Review: Unrest – worth the wait for Singapore literature prize winner



by Yeng Pway Ngon (translated by Jeremy Tiang)

Balestier Press

4 stars

For logistical, commercial and territorial reasons, books rarely circulate much outside the market they were published in. Books published in Asia can as a result often, regardless of merit, end up largely unknown outside a relatively small domestic market, something especially true when the book was originally published in a language other than English.

Yeng Pway Ngon’s Unrest has a long journey. Originally published in Chinese, Unrest won the 2004 Singapore Literature Prize. It took the better part of a decade for the English translation to become available in an edition from Math Paper Press in 2012. The new, evidently revised edition is from Balestier Press and is, for the first time, generally available internationally.

Unrest focuses on a single night of middle-aged marital infidelity in Hong Kong. The event itself, which takes place in 1987, is unremarkable, even banal. But the protagonists had known each other 30 years earlier in Singapore and from this strand a novel emerges – explicitly so, for the author inserts himself into the novel, addressing both readers and characters directly.

There is a strand of politics running through the book: the four main characters had all been politically active in what was then colonial Malaya. Weikang ends up going to China and inevitably gets caught up in the Cultural Revolution. Daming and Ziqin set out for mainland China, but once in Hong Kong, get waylaid and ultimately seduced by a more capitalist way of life. Guoliang, the fourth and most introverted of the quartet – and who had a homosexual encounter with Weikang – marries and remains behind in Singapore.

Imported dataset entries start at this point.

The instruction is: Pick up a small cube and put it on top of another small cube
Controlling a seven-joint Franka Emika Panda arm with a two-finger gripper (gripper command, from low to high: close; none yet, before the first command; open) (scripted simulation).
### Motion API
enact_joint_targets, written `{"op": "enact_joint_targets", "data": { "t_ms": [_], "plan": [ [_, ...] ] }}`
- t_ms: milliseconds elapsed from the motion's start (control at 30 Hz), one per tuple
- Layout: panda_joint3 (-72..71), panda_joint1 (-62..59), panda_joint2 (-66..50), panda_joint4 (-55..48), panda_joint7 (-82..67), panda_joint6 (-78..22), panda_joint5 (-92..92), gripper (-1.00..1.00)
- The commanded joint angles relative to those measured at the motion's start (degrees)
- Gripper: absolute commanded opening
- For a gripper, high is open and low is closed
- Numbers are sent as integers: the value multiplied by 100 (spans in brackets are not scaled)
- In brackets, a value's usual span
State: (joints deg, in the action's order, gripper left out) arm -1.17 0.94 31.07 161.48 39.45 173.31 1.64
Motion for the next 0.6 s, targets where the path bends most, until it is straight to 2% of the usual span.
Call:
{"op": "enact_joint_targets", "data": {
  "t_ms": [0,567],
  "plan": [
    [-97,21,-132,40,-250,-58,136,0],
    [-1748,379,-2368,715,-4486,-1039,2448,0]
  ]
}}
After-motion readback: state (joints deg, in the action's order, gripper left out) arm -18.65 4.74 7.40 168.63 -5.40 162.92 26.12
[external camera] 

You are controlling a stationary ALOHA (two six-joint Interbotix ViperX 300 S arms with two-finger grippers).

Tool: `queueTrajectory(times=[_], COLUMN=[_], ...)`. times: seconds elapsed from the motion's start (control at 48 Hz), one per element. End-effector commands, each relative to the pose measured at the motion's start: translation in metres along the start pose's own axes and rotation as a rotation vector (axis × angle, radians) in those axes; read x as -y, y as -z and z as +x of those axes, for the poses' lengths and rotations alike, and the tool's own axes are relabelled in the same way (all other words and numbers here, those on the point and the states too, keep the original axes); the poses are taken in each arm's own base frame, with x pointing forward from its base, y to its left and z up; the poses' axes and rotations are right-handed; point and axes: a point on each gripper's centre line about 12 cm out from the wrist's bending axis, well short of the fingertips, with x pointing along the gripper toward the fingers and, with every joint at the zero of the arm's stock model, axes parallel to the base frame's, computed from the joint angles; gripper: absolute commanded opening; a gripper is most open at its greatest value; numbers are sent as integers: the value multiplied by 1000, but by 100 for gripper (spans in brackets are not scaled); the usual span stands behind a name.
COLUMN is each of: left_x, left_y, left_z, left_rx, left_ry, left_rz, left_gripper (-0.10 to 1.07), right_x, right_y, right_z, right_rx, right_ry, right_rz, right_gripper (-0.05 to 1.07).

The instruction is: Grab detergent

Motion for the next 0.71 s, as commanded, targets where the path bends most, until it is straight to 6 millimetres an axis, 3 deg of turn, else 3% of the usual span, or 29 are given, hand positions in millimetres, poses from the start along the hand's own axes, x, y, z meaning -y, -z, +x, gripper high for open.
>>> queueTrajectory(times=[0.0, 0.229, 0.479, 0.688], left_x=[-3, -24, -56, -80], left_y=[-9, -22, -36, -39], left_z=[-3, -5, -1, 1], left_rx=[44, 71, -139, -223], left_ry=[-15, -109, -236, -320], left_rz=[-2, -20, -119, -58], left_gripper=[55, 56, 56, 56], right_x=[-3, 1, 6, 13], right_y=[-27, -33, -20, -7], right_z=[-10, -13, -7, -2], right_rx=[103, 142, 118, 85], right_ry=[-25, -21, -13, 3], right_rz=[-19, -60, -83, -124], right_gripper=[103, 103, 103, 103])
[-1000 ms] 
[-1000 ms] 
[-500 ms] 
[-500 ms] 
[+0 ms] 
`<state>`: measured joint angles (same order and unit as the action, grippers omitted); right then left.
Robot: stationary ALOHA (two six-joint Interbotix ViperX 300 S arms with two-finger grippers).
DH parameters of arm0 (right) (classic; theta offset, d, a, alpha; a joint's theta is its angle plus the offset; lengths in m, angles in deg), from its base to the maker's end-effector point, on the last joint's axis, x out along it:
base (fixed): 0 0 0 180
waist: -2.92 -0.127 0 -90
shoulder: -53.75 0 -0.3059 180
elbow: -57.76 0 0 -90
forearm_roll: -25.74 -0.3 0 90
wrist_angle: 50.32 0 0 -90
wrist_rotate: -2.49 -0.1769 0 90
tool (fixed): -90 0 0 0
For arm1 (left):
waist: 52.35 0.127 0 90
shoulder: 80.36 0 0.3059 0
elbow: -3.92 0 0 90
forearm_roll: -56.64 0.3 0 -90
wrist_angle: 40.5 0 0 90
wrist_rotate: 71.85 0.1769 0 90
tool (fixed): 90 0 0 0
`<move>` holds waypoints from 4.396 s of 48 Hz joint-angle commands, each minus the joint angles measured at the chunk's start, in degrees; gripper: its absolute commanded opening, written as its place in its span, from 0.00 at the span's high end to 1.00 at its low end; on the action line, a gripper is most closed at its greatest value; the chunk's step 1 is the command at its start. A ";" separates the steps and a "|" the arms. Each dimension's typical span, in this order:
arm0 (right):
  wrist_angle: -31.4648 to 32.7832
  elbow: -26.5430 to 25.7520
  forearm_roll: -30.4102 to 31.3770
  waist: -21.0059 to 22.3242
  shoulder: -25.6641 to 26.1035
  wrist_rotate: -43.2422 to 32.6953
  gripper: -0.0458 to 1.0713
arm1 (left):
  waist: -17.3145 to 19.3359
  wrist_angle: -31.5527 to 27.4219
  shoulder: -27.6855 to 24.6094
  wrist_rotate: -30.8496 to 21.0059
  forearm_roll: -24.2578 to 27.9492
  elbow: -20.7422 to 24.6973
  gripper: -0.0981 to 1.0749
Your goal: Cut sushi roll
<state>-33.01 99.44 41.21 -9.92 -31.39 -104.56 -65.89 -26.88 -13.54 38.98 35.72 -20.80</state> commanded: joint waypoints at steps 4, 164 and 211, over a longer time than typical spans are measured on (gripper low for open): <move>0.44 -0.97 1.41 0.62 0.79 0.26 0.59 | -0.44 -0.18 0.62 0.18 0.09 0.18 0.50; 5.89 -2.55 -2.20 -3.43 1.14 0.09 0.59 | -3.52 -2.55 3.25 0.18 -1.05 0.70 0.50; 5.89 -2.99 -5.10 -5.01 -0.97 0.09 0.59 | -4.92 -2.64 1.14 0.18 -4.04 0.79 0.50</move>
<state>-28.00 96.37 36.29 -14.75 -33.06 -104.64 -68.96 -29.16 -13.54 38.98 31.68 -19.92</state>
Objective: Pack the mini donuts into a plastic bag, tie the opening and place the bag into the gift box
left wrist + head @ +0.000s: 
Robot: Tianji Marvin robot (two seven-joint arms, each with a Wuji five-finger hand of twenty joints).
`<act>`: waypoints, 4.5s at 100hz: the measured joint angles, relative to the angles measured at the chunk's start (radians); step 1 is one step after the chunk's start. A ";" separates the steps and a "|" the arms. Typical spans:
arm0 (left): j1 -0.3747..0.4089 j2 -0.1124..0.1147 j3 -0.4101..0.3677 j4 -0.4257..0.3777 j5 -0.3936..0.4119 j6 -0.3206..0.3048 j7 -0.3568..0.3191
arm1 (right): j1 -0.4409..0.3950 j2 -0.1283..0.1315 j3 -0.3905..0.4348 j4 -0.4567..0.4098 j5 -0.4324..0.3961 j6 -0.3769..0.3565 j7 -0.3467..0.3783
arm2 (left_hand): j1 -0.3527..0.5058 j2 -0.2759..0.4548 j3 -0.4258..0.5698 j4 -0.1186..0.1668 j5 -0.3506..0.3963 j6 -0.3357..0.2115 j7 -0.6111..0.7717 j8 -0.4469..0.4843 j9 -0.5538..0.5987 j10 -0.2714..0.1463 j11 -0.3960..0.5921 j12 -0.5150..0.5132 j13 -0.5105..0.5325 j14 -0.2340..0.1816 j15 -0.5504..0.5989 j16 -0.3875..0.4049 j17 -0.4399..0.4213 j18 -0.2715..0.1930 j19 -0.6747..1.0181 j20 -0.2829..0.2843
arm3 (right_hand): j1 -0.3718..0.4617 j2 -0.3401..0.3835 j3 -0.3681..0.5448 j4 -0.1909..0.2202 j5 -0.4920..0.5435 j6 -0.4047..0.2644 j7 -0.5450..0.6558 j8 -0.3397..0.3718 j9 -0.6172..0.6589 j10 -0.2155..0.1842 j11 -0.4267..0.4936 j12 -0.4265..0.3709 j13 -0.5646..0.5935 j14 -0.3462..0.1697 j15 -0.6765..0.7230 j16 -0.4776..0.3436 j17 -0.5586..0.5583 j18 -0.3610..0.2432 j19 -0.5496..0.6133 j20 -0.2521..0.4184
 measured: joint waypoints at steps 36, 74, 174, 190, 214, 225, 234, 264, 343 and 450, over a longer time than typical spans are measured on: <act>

This is not, however, a political novel. The characters age and become disillusioned, but none seem to regret the loss of earlier ideals. The “unrest” of the title at first appears to be a political reference, but it is – as made clear in the novel’s last line – an emotional, if not quite romantic, one. The novel is almost domestic in its tracing of the trajectory of quite ordinary lives through Singapore, Hong Kong and China.

Unrest benefits tremendously from the efforts of its translator Jeremy Tiang. Many works in translation, especially from Chinese, feel translated. This one does not; indeed, if it were not for the acknowledgement of the cover, there is little to give away that it is translated at all. The result lacks any of the stiffness of language that sometimes bedevils translations from Chinese. Tiang is a fine writer in his own right.

Yeng evidently had structure on his mind when he wrote Unrest. The plot bounces between the four protagonists’ points of view, all unreliable, and back-and-forth in time. The true nature of the central tryst evolves piece by piece with several false turns and dead ends. The novel is something of a slow burn, becoming progressively more interesting as it – and the characters – unfold.

Yeng also seems able to capture the single detail or observation that evokes not just the setting, but also the way it is viewed by character in question: the song playing over the train sound system, the interior of a subdivided Wan Chai flat, tofu on a Singapore street or the sparkling Hong Kong skyline.

However, Yeng seems not to have been content to write a finely observed, interestingly constructed novel. The intrusion of the author into the novel seems self-indulgent rather than constructive; references to French philosopher Roland Barthes are something of a tip-off.

Making the characters explicit authorial constructions risks having the reader lose interest in them; when one of the characters starts answering back, it feels like a sort of shtick.

Not that this should in any way deter readers from the picking the novel up. Unrest sits at the intersection of several small literary circles: Southeast Asian fiction, Southeast Asian fiction in translation, fiction in translation from Chinese, and fiction (at least in English) from former British colonies in East Asia which doesn’t feature expats.

When English-language readers finally get this uncommon chance to lift the veil on the lives of people from what will be for many a far-off place, they will find that – the perhaps exotic setting apart – human concerns, anxieties, inconsistencies and failings are pretty much universal.